Moritz Traube - Accolades and Appreciations

Accolades and Appreciations

In consistently applying chemistry to physiology, Traube was a follower of Liebig and peer of Hoppe-Seyler. Traube produced 51 publications, lectured and occasionally taught. His significant pupils were Guido Bodländer and his own son Wilhelm Traube. His biochemical concepts influenced later research. In his time he was especially noted for his clarification of the role of nutrients in metabolism and his work with semipermeable membranes.

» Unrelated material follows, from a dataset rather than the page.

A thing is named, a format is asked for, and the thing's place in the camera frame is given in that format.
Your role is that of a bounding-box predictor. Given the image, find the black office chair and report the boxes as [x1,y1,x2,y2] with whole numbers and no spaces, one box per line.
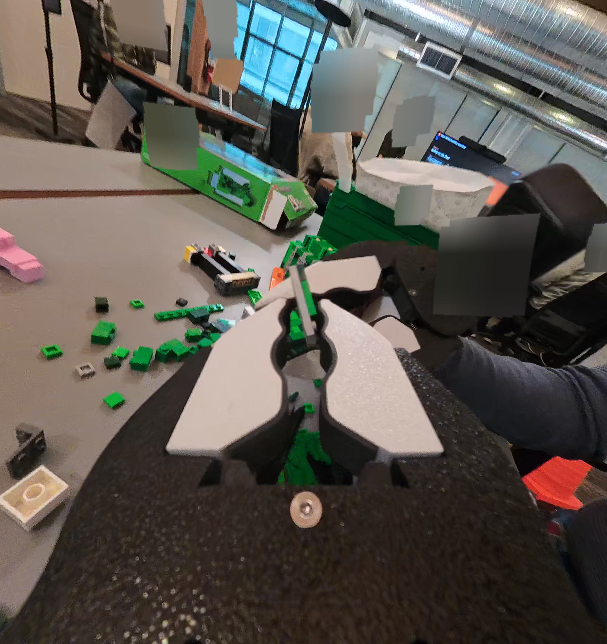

The University of Halle-Wittenberg conferred an honorary doctorate of medicine on Traube in 1867 and he was elected a corresponding member of the Prussian Academy of Sciences in Berlin in 1886. Louis Pasteur called Traube an excellent physiologist and professor; extensive appreciations were written by August Wilhelm von Hofmann, Hermann Emil Fischer and Ferdinand Cohn. In 1875 Charles Darwin had asked Traube to send him his work on cell formation. Philosophers, too, showed great interest in his results. In the 1870s Karl Marx met Traube in Karlsbad to learn more about inorganic cells because Friedrich Engels was working on the relation between organic and inorganic nature, i.e., the dialectics of nature in Anti-Dühring, and Traube's artificial cells served as models of living plant cells. When the young Robert Koch in 1876 presented his discovery of bacillus anthracis as the specific cause of anthrax to the leading bacteriologist Ferdinand Cohn in Breslau, Traube, who had by then achieved academic recognition, was one of the few invited to witness this momentous event.